И приезжает верхом такой... — Вольт помолчал. — В общем, я только в кино таких видел. Шляпа, — Вольт раскинул руки. — Перья — белые, красные, целый воз на шляпе. Весь в коже, в коричневой. Шпага на поясе, кинжал, два пистолета. На сапогах — золотые шпоры... Скажите ему, пусть рот закроет, не могу!
На миг все удивлённо застыли, потом — расхохотались. Хайнц, почти влезший Вольту на колени, в самом деле распахнул рот шире всех дозволенных природой пределов и теперь, сконфузившись, со стуком его захлопнул.
Когда отсмеялись — Вольт заговорил снова:
— Понимаете, ребята... Он со мной долго говорил, я не всё даже понял. Просто потому говорил, что я тут как бы новичок, он про меня узнал, и он решил помочь... Он не совсем обычный человек. Я так понял — кто-то вроде колдуна... Ну да ладно.

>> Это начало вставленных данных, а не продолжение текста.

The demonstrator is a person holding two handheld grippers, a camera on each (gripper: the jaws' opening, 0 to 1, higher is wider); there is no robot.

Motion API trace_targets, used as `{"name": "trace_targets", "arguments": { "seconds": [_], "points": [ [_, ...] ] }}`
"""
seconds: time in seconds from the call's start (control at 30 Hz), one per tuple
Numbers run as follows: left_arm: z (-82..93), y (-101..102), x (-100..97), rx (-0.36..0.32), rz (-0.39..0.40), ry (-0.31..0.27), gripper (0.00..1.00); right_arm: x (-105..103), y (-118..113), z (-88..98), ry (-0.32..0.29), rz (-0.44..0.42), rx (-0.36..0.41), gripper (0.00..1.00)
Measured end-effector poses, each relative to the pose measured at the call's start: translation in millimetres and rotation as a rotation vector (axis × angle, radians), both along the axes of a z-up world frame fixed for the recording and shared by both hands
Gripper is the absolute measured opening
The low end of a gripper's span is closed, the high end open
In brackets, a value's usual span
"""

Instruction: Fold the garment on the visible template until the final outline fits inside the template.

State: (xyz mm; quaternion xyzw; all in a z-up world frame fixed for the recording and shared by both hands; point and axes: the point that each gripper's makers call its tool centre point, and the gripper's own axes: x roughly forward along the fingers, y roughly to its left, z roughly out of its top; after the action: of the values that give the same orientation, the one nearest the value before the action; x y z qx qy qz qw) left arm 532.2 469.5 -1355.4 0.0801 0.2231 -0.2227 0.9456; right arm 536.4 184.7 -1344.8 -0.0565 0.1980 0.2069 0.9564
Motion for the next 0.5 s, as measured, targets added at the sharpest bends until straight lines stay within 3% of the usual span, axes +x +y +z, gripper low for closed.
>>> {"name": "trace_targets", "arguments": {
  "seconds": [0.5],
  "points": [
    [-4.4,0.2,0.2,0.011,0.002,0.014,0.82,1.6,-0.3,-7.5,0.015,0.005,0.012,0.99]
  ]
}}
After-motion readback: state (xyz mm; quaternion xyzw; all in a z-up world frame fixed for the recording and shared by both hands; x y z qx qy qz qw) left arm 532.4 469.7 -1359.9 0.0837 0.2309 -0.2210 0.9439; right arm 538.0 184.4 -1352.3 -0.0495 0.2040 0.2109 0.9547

В общем, это, — Вольт махнул рукой вокруг, — не мир. Ну, не страна, не земля. Это что-то вроде дороги. А по бокам стоят дома. Это миры. И наша Германия, наша Земля — один из них. По этой дороге можно идти. Идти, идти... В разные места попадать.
Фон Бота — это так его зовут, того человека — говорил, но я многого не понял, я же сказал. Есть ещё Площадь какая-то, Двери, ещё что-то... — Вольт вздохнул. — Но главное я сообразил. Тут есть пути во все времена и во все пространства. Ну, в разные миры, — пояснил он. — Например, где мы выиграли Первую мировую войну. Или ещё куда-то...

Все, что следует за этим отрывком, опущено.